▸ Action item
Every line from the one with "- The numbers" to the one with "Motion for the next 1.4", including those two, is to be copied exactly; all other lines of the entries below are left out.

▸ Data provided

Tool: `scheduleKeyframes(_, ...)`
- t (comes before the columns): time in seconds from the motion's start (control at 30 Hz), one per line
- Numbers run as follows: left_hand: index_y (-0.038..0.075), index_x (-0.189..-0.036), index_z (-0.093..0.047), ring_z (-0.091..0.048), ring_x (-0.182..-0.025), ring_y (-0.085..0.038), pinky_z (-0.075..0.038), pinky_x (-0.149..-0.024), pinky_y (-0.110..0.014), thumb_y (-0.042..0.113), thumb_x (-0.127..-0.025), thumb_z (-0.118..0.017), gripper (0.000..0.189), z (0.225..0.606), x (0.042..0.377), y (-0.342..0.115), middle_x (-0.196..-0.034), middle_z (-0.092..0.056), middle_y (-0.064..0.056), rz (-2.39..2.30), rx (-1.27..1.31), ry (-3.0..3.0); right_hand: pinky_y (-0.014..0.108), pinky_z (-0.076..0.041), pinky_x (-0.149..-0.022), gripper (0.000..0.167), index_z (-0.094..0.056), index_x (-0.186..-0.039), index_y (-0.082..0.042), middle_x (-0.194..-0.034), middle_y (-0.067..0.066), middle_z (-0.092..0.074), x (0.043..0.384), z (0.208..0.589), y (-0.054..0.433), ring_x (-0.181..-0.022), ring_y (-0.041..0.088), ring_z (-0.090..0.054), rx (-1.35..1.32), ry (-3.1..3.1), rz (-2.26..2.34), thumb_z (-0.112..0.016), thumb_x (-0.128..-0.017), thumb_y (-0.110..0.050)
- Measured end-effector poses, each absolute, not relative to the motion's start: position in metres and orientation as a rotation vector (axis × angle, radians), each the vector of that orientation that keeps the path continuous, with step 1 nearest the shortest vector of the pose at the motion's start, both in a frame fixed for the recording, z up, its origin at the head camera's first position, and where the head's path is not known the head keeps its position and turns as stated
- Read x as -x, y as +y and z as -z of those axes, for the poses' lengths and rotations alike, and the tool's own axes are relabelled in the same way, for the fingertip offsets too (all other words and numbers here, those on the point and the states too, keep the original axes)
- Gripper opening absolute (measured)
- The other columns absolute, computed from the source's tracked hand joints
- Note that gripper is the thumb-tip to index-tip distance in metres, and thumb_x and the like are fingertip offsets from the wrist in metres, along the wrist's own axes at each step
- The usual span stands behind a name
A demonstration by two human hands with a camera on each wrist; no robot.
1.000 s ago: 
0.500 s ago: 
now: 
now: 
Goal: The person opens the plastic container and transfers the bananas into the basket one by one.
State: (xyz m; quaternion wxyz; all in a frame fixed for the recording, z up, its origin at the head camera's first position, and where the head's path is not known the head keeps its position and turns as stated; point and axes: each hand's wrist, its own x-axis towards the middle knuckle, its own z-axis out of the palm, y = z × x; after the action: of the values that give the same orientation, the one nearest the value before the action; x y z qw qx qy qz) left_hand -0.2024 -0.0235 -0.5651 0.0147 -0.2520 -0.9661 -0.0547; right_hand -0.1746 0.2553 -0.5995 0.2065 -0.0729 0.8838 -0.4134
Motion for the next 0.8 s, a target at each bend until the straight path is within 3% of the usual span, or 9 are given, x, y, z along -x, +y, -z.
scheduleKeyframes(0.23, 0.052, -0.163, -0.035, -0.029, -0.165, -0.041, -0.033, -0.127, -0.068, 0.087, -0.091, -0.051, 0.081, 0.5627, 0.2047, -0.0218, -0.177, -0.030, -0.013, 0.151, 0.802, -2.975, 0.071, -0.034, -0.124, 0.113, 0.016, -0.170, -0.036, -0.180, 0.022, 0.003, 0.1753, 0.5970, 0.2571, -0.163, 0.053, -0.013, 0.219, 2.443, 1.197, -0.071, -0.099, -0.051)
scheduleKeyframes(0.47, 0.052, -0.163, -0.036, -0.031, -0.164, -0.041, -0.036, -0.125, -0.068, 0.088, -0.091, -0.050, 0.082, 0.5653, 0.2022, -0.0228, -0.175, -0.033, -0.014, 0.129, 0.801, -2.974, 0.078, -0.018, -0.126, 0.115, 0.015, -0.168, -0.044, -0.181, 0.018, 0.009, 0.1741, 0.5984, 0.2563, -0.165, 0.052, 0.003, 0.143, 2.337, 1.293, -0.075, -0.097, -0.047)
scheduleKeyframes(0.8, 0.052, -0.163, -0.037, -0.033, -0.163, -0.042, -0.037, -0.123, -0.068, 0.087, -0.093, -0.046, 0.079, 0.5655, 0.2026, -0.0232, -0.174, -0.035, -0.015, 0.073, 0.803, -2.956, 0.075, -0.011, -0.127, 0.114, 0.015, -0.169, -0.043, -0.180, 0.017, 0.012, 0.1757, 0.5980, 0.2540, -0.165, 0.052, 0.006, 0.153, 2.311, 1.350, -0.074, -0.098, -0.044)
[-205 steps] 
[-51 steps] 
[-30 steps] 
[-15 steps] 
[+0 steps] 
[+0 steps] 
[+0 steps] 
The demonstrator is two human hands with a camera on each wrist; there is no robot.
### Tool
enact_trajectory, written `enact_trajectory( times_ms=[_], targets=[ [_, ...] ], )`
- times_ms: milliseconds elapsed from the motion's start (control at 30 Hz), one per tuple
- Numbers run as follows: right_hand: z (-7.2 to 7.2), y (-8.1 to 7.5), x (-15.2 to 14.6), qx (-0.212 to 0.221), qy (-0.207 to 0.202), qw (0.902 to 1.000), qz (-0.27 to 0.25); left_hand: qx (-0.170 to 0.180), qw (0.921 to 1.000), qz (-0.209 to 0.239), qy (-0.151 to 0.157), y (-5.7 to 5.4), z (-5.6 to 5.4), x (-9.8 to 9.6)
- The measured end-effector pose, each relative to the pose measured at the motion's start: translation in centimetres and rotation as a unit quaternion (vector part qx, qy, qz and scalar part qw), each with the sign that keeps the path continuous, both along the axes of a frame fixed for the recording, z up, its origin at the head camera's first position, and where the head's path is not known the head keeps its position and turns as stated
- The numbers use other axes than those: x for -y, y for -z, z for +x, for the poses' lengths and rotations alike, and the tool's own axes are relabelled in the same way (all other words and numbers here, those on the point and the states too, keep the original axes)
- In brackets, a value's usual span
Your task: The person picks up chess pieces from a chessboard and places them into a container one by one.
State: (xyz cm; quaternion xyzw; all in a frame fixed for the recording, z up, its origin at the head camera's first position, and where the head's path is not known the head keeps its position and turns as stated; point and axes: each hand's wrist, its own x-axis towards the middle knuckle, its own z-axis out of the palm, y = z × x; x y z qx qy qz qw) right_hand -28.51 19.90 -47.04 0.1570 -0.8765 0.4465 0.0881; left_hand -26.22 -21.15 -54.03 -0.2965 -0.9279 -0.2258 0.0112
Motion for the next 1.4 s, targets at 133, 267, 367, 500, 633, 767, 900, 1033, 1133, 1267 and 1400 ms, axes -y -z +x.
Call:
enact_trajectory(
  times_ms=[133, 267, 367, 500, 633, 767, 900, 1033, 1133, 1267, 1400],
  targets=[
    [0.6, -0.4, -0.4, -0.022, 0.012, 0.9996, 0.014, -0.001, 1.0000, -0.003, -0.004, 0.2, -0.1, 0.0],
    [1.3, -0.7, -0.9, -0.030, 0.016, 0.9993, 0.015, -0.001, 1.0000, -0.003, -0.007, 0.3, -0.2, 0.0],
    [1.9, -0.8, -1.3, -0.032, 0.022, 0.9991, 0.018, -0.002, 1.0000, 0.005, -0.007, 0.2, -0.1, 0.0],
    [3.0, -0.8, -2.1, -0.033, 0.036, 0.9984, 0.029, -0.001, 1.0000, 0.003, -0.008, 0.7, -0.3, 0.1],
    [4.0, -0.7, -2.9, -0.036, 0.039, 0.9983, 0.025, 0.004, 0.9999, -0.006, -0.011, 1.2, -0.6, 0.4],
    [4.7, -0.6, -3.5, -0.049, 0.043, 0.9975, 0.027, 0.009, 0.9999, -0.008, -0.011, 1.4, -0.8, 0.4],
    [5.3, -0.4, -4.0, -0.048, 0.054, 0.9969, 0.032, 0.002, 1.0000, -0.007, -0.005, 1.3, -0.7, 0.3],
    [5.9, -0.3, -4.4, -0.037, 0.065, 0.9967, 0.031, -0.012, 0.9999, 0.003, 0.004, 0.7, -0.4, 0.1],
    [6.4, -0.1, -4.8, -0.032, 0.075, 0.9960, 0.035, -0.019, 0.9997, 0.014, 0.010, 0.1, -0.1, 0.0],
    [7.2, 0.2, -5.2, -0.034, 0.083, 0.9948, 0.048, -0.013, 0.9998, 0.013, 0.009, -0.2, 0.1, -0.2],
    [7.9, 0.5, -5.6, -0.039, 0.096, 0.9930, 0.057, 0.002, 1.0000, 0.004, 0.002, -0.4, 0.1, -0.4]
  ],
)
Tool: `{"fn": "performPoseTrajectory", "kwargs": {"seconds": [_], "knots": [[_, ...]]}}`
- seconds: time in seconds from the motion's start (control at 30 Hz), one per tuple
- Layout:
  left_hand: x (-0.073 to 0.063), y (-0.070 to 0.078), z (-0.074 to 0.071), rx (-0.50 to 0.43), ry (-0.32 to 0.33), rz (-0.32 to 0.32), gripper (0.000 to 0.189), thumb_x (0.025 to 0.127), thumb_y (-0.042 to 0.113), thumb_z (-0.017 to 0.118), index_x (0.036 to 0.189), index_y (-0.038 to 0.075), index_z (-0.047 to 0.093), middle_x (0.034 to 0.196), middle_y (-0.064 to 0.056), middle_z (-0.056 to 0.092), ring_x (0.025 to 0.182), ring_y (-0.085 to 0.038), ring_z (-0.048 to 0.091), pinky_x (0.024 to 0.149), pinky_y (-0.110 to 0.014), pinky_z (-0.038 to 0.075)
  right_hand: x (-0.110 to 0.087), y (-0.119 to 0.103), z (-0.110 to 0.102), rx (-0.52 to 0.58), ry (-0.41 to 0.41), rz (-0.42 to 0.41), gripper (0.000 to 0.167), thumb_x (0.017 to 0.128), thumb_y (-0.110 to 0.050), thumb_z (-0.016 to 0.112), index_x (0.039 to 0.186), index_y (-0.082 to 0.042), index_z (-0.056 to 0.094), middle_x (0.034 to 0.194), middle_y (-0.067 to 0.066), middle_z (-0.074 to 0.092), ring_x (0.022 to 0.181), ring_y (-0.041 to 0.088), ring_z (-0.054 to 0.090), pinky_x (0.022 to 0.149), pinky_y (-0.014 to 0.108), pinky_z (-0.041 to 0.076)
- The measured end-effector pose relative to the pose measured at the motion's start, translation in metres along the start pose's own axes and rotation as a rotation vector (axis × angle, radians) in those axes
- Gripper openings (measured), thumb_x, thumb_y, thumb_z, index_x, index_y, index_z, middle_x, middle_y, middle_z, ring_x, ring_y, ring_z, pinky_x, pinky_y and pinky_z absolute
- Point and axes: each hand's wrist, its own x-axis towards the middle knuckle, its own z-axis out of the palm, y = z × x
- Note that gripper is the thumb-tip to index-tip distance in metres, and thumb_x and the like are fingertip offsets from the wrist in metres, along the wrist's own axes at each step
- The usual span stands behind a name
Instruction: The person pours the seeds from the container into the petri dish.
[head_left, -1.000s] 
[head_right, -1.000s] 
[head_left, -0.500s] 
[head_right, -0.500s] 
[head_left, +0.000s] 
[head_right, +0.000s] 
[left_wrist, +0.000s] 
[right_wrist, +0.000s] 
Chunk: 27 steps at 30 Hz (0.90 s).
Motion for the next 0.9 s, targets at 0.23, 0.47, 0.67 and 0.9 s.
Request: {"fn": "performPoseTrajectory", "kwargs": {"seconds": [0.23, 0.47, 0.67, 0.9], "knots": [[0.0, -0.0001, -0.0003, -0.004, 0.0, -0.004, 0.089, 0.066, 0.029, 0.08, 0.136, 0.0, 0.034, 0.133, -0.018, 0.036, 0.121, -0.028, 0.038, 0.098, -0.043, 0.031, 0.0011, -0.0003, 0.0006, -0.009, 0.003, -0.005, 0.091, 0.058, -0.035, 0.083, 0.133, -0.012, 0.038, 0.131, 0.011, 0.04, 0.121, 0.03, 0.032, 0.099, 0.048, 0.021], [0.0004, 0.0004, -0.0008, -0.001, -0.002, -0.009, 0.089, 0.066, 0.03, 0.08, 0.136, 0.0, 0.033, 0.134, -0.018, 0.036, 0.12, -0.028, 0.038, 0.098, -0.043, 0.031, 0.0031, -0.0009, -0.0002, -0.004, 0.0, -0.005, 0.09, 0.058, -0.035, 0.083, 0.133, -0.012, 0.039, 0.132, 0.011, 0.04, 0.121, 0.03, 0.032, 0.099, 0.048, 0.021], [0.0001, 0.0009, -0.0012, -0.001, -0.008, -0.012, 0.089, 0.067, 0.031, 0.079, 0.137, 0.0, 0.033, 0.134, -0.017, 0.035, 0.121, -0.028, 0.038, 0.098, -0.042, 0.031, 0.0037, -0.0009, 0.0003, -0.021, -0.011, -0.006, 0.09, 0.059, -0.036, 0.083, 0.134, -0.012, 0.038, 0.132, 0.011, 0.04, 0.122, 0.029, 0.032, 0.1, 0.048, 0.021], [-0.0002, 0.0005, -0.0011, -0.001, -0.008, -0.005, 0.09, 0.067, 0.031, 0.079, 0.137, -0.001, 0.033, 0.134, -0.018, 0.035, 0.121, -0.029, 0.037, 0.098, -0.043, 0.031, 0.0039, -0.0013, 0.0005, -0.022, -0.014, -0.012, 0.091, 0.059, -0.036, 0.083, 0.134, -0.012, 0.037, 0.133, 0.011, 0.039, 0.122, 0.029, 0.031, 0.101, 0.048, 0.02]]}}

▸ Problem solution
- The numbers use other axes than those: x for -y, y for -z, z for +x, for the poses' lengths and rotations alike, and the tool's own axes are relabelled in the same way (all other words and numbers here, those on the point and the states too, keep the original axes)
- In brackets, a value's usual span
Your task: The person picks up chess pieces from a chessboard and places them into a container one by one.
State: (xyz cm; quaternion xyzw; all in a frame fixed for the recording, z up, its origin at the head camera's first position, and where the head's path is not known the head keeps its position and turns as stated; point and axes: each hand's wrist, its own x-axis towards the middle knuckle, its own z-axis out of the palm, y = z × x; x y z qx qy qz qw) right_hand -28.51 19.90 -47.04 0.1570 -0.8765 0.4465 0.0881; left_hand -26.22 -21.15 -54.03 -0.2965 -0.9279 -0.2258 0.0112
Motion for the next 1.4 s, targets at 133, 267, 367, 500, 633, 767, 900, 1033, 1133, 1267 and 1400 ms, axes -y -z +x.

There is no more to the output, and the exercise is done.